Among the 292 peanut accessions, the alleles at AGGS1014_2 (X) locus and AHGS798 (Y) locus formed six combined genotypes, namely X-205bp/Y-170bp, X-205bp/Y-172bp, X-205bp/Y-174bp, X-215bp/Y-170bp, X-215bp/Y-172bp, X-215bp/Y-174bp (Additional file 2: Fig. S5). The oil content is highest in X-215bp/Y-174bp (51.49 ± 1.30%), median in X-215bp/Y-172bp (51.04 ± 1.11%), X-215bp/Y-170bp (50.88 ± 1.17%), X-205bp/Y-174bp (50.66±1.38%), and X-205bp/Y-170bp (49.72 ± 2.10%), and lowest in X-205bp/Y-172bp (49.62 ± 1.19%).
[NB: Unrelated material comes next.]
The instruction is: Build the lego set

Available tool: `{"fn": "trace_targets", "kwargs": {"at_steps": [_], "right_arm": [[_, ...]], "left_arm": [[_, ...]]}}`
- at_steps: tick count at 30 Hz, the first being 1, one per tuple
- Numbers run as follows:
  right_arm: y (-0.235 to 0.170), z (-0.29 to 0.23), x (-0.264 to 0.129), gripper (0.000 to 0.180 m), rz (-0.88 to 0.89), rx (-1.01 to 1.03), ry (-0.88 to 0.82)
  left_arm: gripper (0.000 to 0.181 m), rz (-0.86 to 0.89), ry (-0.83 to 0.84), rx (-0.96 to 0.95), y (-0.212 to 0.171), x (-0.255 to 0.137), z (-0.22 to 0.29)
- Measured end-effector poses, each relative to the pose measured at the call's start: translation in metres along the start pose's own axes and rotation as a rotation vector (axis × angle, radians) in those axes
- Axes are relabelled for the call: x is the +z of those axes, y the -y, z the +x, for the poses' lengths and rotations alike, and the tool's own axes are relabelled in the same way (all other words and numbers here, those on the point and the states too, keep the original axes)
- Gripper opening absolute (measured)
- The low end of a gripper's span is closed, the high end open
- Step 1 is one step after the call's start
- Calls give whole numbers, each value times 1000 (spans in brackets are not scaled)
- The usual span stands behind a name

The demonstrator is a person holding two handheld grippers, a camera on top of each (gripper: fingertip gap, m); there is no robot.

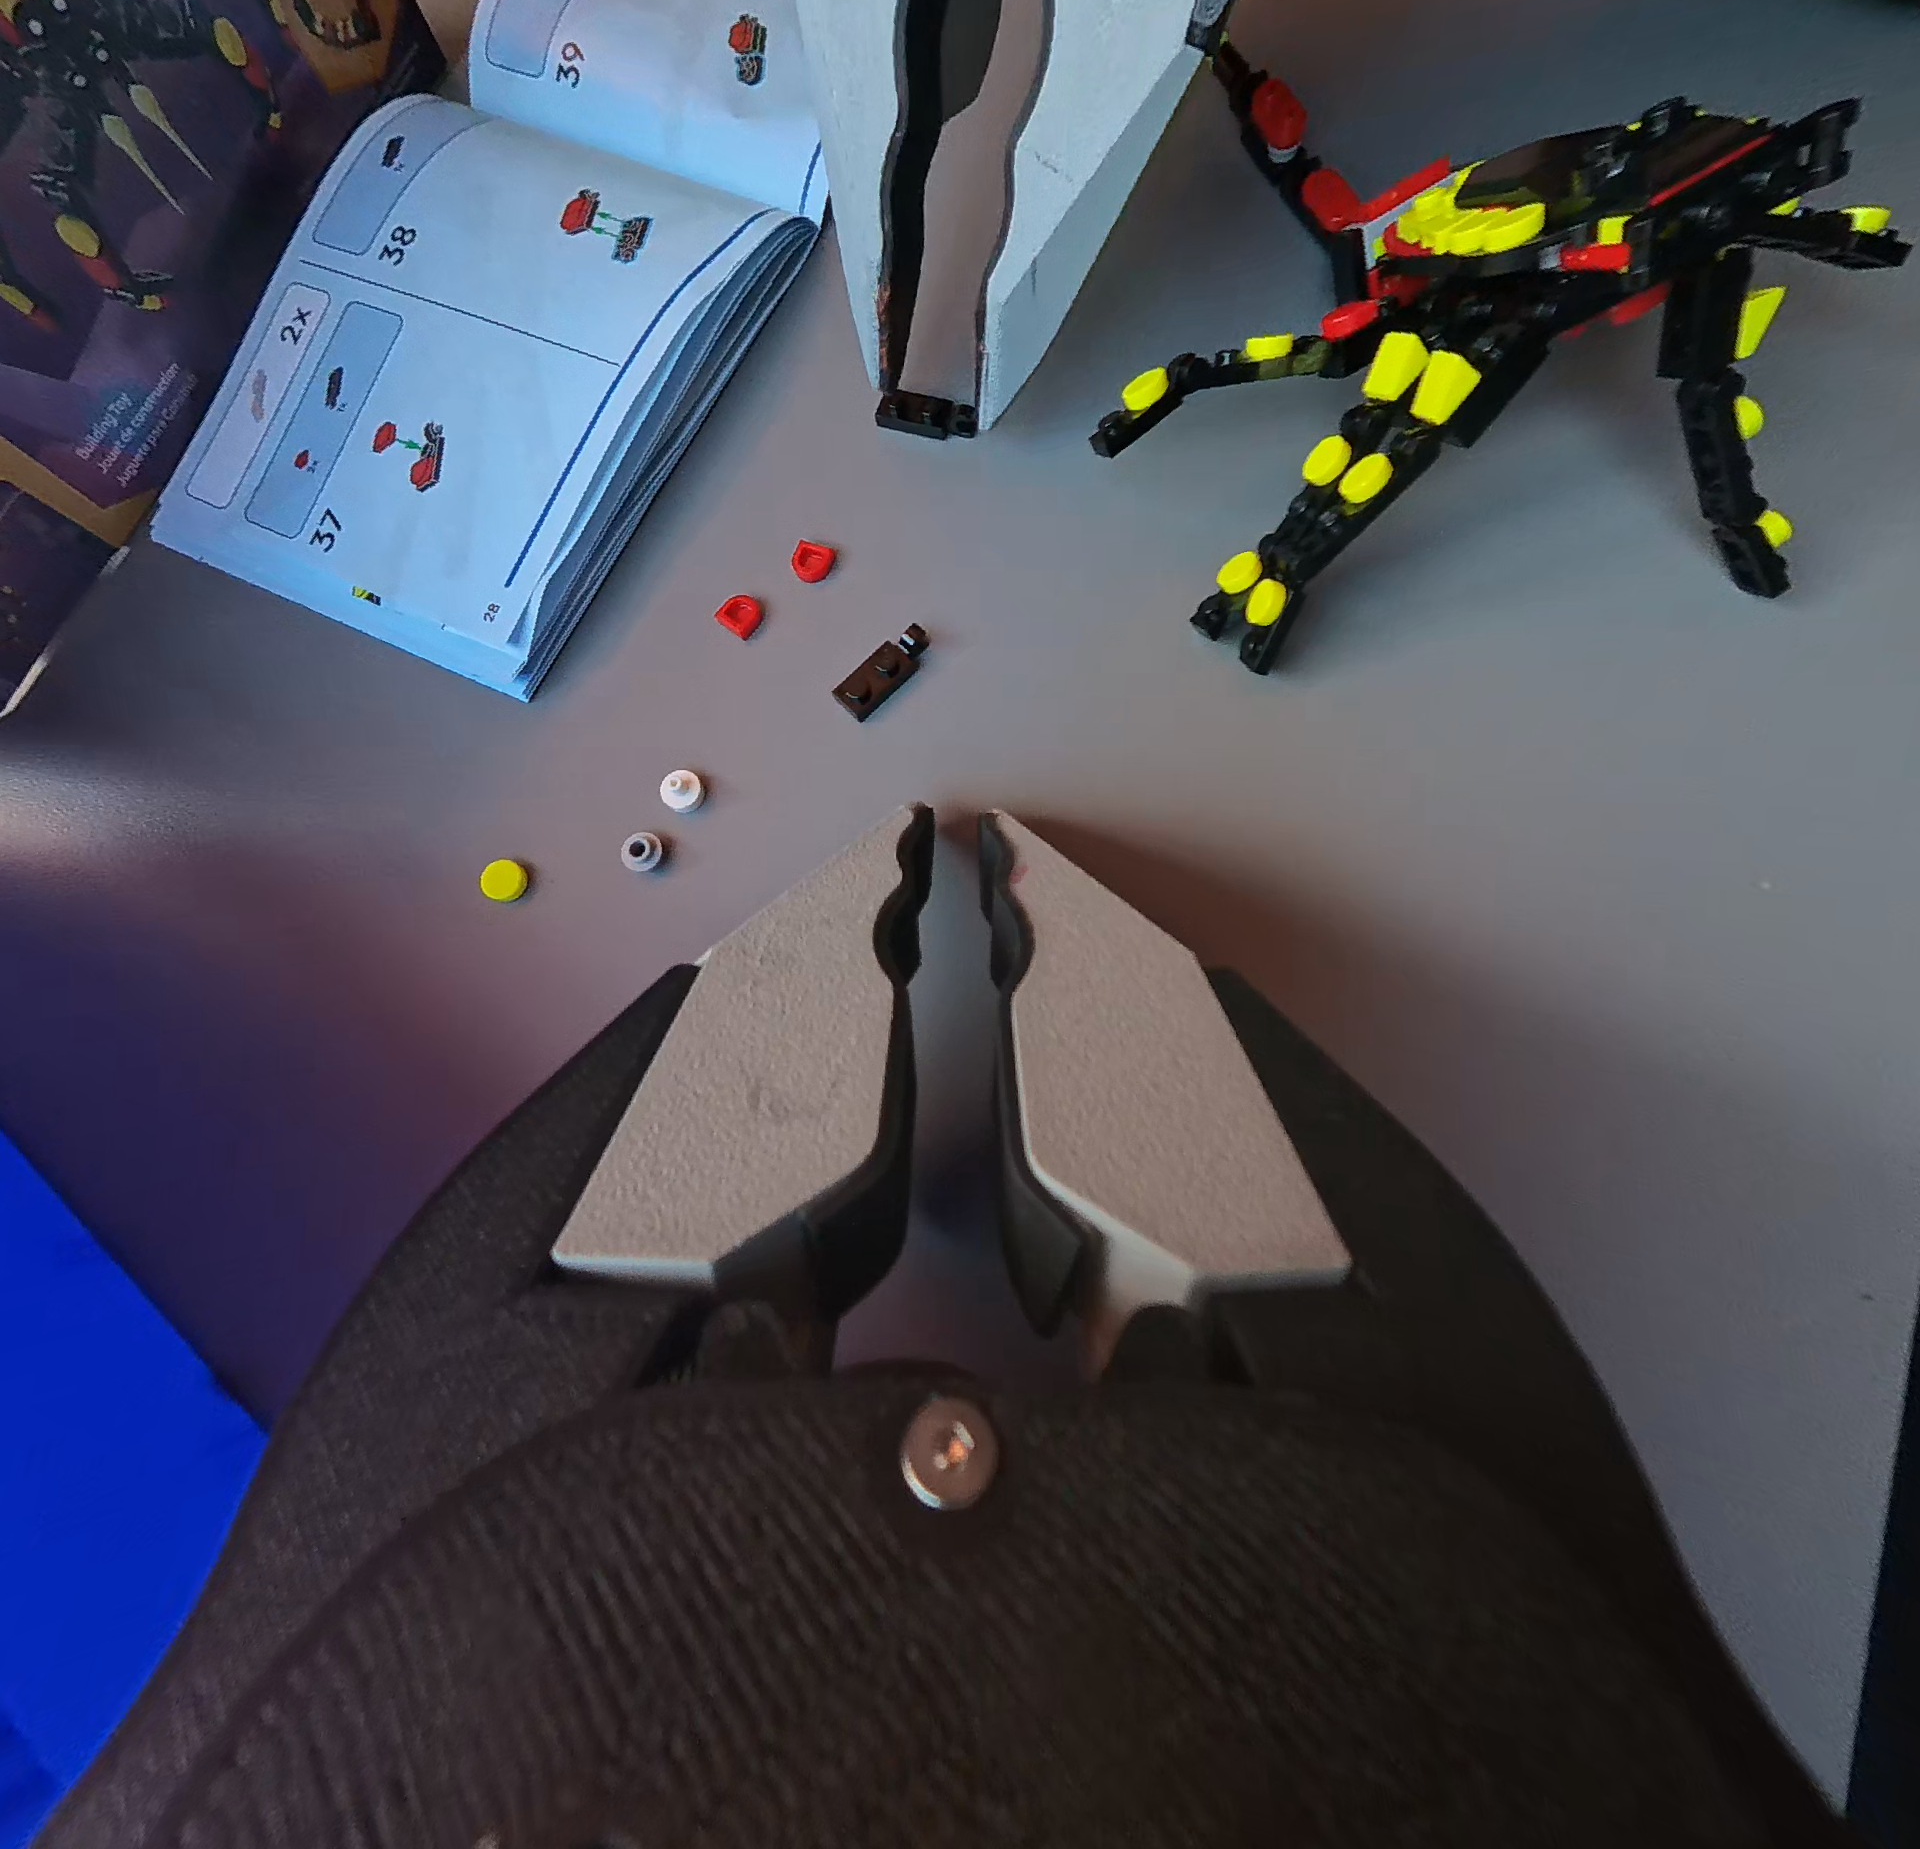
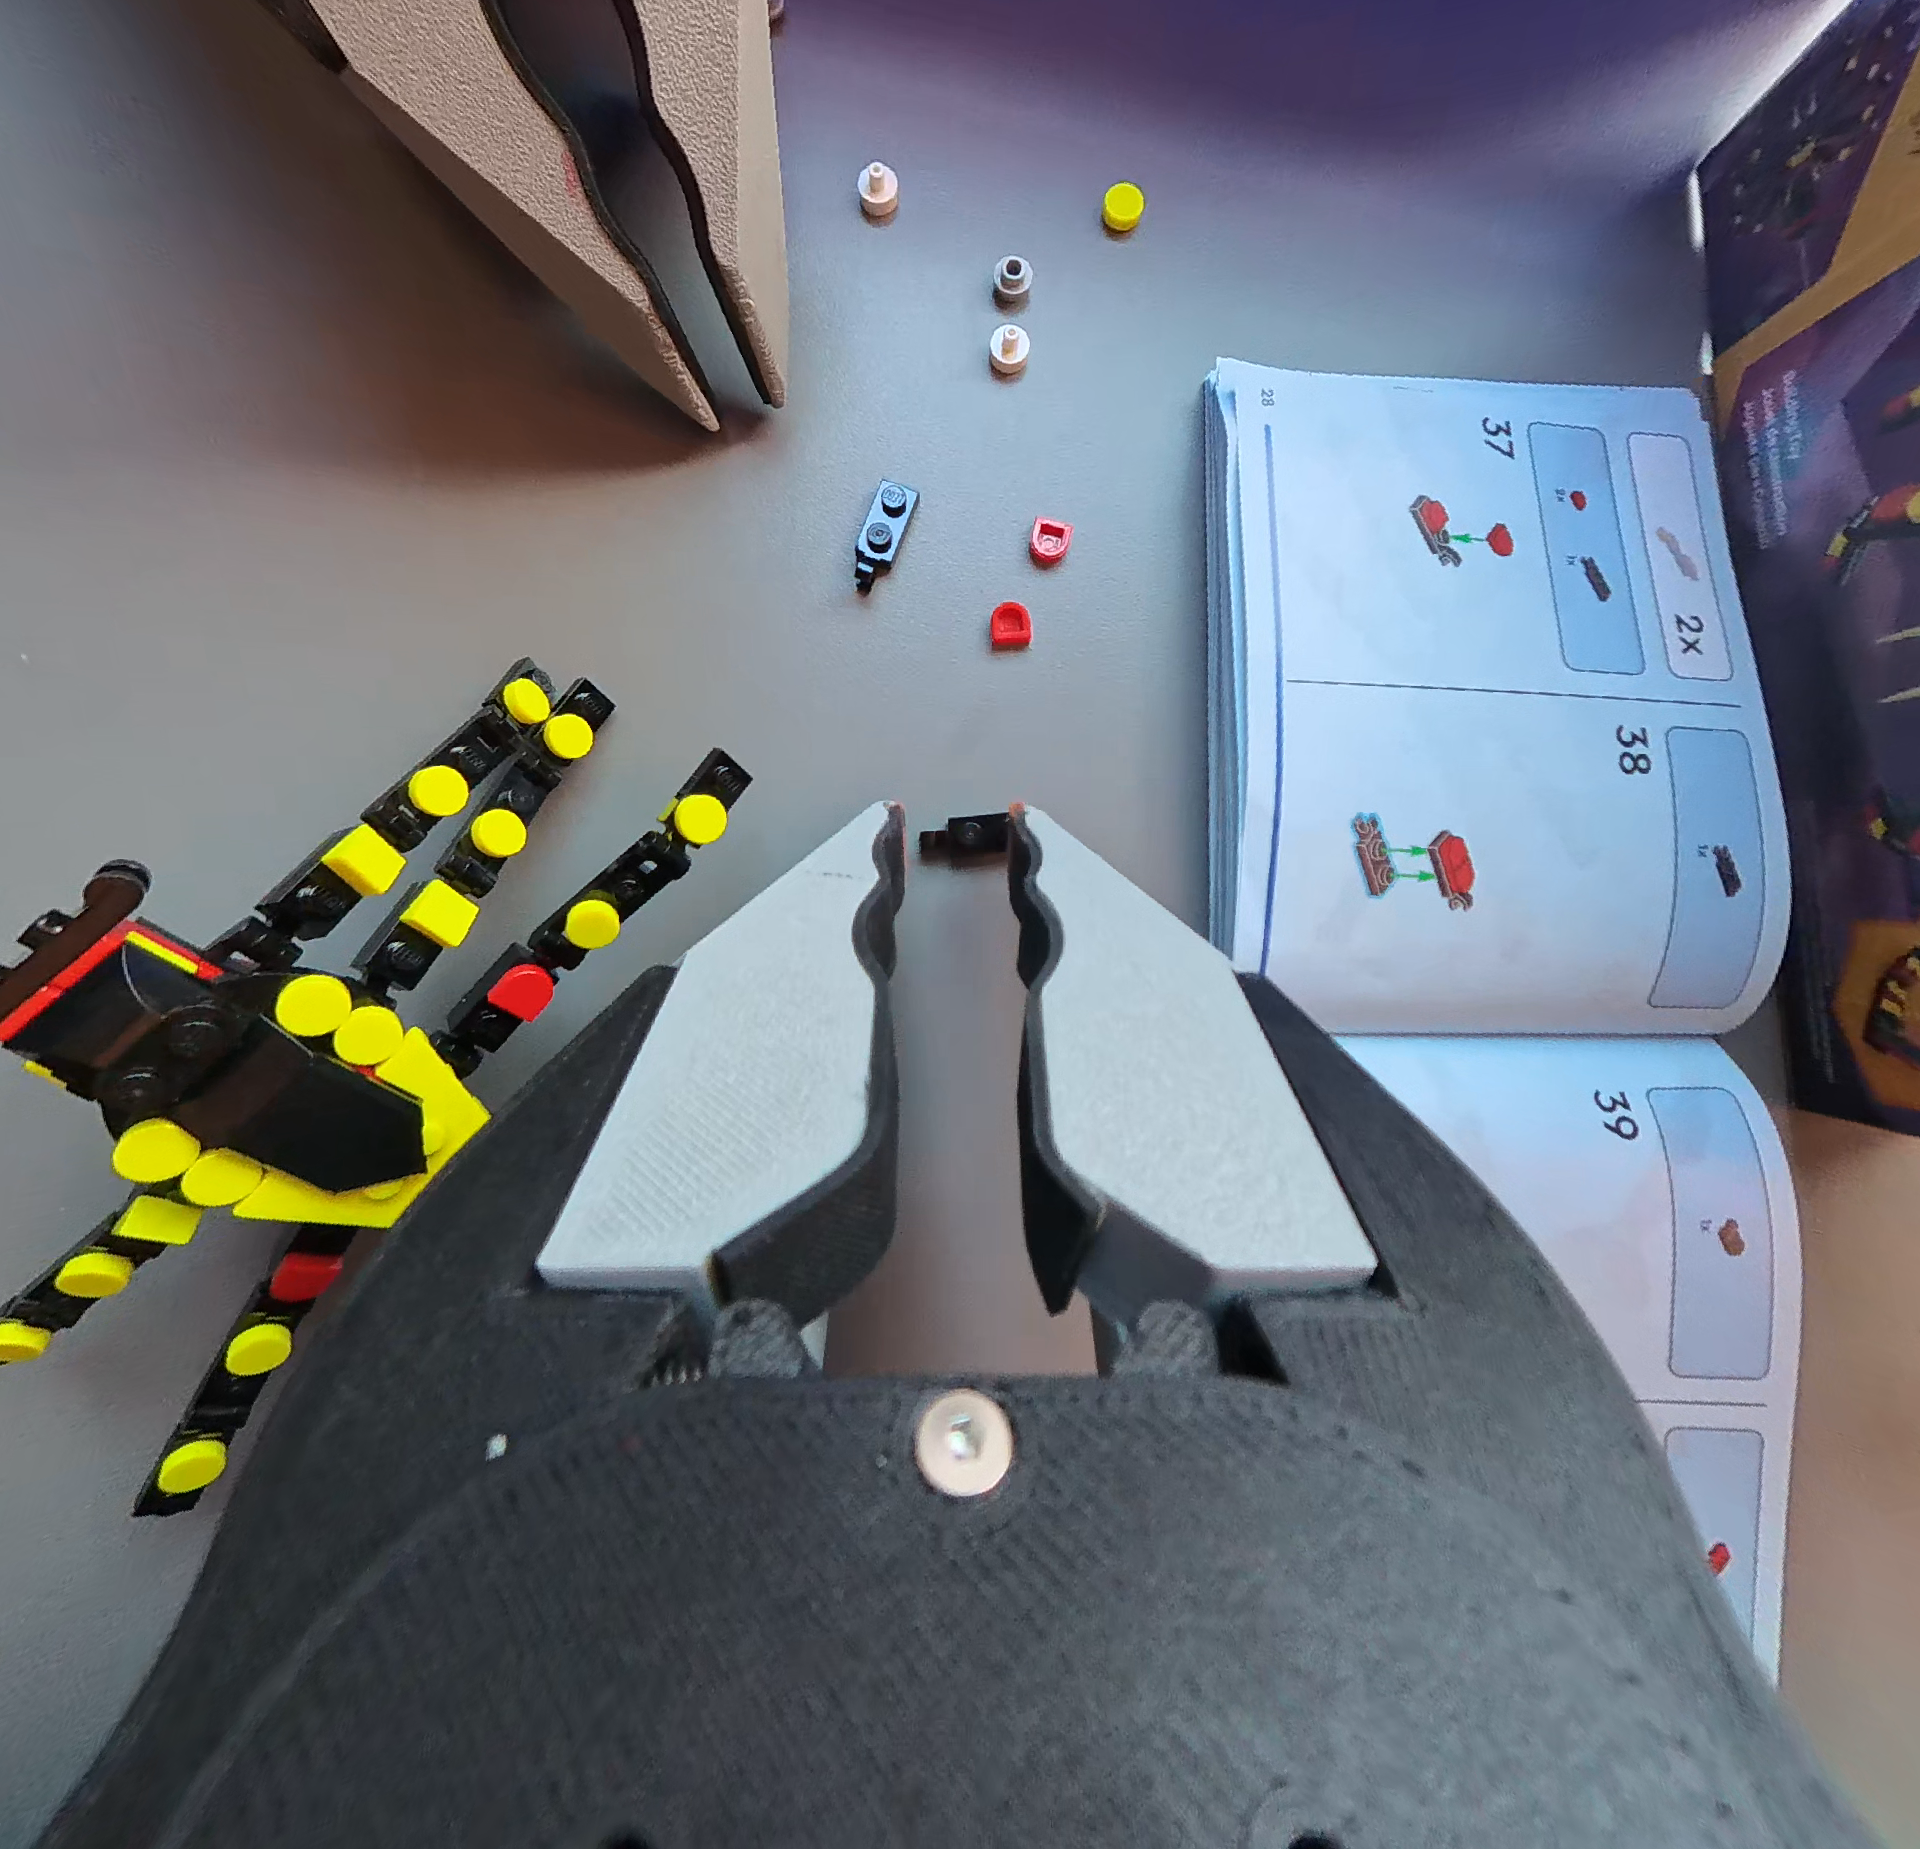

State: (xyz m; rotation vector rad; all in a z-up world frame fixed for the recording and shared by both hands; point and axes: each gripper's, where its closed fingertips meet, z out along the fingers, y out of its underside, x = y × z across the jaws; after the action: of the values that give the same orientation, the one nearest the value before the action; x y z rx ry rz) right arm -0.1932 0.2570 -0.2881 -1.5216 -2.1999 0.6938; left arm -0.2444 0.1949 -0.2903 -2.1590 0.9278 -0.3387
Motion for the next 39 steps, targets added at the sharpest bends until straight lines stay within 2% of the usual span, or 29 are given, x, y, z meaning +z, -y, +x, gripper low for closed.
{"fn": "trace_targets", "kwargs": {"at_steps": [1,19,39], "right_arm": [[0,0,0,17,1,0,0],[35,16,-34,9,284,94,-18],[50,3,-38,2,362,104,55]], "left_arm": [[6,0,0,0,0,0,0],[6,3,-3,0,0,0,0],[7,-1,7,6,-1,-1,-1]]}}
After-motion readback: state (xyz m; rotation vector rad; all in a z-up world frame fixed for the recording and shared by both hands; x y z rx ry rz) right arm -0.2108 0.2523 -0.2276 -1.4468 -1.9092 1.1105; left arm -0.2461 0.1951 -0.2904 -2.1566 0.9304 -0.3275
The genotypic frequency of X-215bp/Y-174bp was 4.00% in peanut varieties released before 1980, and it increased to 22.13% in peanut varieties released after 2000. Similarly, the frequency of X-205bp/Y-172bp has an increase from 12.00% in peanut varieties released before 1980 to 32.79% in peanut varieties released after 2000. The frequency of X-205bp/Y-172bp and X-215bp/Y-170bp were lower in peanut varieties released after 2000 than the varieties released before 1980.